目を閉じた俺の鼻は、稽古場に充満する雄の臭いの中、織田先生の放つ強烈な臭気にはっきり気がついた。全身から、成熟した大人の雄ならではの熟れたニオイが放たれる。そして、黒々とした陰毛は、陰嚢と皮に覆われた陰茎の臭気を吸い込み、放出している。
それは、思春期の部員とはまた違う、なんとも言えないニオイだった。なんというか、獣のようなニオイ。猪肉というのを一度だけ食ったことがあるが、その強烈な臭気にも似ていた。雄の臭気を煮詰めて凝縮し、エッセンスを取り出したような、そんなニオイ。
俺の頭は尾田先生の雄フェロモンにクラクラになった。
猛々しい雄の生命力を全身の毛穴から放つ先生の肉体。これだけの雄臭を放つ肉体の内部には、男性ホルモンの作用により、木星の大赤斑なみの激しい性欲の嵐が吹き荒れているだろう。
俺の脳裏には、織田先生が奥さんの小さな体にどっしりのしかかり、獣のような表情で激しく腰を振る姿が浮かんできた。
(な、何考えてんだ俺はっ!)
頭を振って、その妄想を振り払うと、次は、独り寝の夜、激しく自らの竿をしごき、雄の快楽に耽る織田先生の姿が浮かんだ。
目を閉じた俺のイマジネーションは際限なく膨らみ、先生の痴態が次々と脳裏に広がっていく。
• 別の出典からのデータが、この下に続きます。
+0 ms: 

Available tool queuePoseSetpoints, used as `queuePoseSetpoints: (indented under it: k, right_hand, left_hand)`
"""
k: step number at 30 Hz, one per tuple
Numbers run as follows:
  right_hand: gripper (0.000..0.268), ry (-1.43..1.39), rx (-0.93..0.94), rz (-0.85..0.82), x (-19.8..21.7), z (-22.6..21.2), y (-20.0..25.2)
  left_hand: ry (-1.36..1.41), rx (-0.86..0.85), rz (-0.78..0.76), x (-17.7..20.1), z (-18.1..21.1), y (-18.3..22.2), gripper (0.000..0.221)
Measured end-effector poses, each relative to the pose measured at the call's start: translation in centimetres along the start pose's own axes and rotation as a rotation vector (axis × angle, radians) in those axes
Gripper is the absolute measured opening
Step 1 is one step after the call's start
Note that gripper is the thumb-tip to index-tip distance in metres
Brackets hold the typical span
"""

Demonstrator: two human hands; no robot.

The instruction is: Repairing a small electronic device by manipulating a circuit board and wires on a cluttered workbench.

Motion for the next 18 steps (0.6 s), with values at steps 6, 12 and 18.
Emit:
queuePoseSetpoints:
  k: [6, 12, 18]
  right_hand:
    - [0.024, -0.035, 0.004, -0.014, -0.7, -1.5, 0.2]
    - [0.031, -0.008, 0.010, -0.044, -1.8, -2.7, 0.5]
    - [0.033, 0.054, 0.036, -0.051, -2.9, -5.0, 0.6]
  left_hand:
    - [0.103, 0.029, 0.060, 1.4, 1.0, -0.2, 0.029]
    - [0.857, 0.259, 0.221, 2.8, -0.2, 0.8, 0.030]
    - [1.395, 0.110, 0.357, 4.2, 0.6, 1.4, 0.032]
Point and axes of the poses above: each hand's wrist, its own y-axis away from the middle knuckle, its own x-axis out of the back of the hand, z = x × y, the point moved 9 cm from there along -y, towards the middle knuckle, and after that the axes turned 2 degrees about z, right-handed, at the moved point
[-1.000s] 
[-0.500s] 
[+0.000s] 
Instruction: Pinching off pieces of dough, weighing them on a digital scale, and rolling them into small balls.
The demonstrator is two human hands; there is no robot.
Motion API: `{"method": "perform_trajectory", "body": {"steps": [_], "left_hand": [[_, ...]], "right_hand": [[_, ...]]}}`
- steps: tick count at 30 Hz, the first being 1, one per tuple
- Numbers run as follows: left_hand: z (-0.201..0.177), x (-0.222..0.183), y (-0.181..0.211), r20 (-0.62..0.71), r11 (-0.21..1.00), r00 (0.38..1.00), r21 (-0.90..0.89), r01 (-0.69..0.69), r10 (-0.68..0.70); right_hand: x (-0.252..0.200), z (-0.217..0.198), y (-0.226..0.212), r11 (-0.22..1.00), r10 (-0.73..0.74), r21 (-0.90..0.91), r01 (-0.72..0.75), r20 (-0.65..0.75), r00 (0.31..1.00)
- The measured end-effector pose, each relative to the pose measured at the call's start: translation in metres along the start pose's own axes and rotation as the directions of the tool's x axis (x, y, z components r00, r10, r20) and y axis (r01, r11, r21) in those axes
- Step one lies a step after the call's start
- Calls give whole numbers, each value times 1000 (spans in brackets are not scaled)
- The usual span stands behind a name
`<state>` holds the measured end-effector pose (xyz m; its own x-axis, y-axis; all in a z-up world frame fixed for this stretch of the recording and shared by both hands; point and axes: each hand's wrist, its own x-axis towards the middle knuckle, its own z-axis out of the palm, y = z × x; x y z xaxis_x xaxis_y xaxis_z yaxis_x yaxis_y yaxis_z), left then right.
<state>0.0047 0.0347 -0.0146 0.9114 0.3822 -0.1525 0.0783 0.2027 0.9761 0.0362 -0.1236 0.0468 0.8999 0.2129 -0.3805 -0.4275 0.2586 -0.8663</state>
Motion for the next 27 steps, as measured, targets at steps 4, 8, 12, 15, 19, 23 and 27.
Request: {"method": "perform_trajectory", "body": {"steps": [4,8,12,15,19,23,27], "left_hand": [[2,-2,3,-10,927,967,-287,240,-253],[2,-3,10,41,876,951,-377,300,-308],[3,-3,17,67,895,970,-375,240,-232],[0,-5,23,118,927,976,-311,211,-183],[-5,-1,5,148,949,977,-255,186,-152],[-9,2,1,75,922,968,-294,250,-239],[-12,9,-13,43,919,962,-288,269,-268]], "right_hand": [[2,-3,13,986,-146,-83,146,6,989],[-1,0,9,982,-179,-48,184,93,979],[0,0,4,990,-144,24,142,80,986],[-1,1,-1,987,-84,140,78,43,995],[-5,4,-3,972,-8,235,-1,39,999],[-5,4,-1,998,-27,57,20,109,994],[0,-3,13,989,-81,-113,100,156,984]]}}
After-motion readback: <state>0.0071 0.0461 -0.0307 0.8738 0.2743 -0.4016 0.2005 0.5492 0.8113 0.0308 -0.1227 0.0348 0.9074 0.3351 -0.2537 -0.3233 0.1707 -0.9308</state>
日々のセンズリで鍛えた想像力は俺の密かに自慢とするところだが、今回はそれが裏目に出てしまったのだ。
(ま、マジやべえよ・・・)
俺は額から脂汗を流した。今や俺のムスコは我慢汁を垂らし始めている。
と、その時・・・。
「ほう、武田。お前、なかなかやるな」と、織田先生の声が響いた。
俺は目を開け、武田を横目で見て、息を呑んだ。
なんてこったー!
武田は皮かぶりムスコをビンビンにおっ勃てて、後ろ手を組み、堂々と突っ立っているのだった。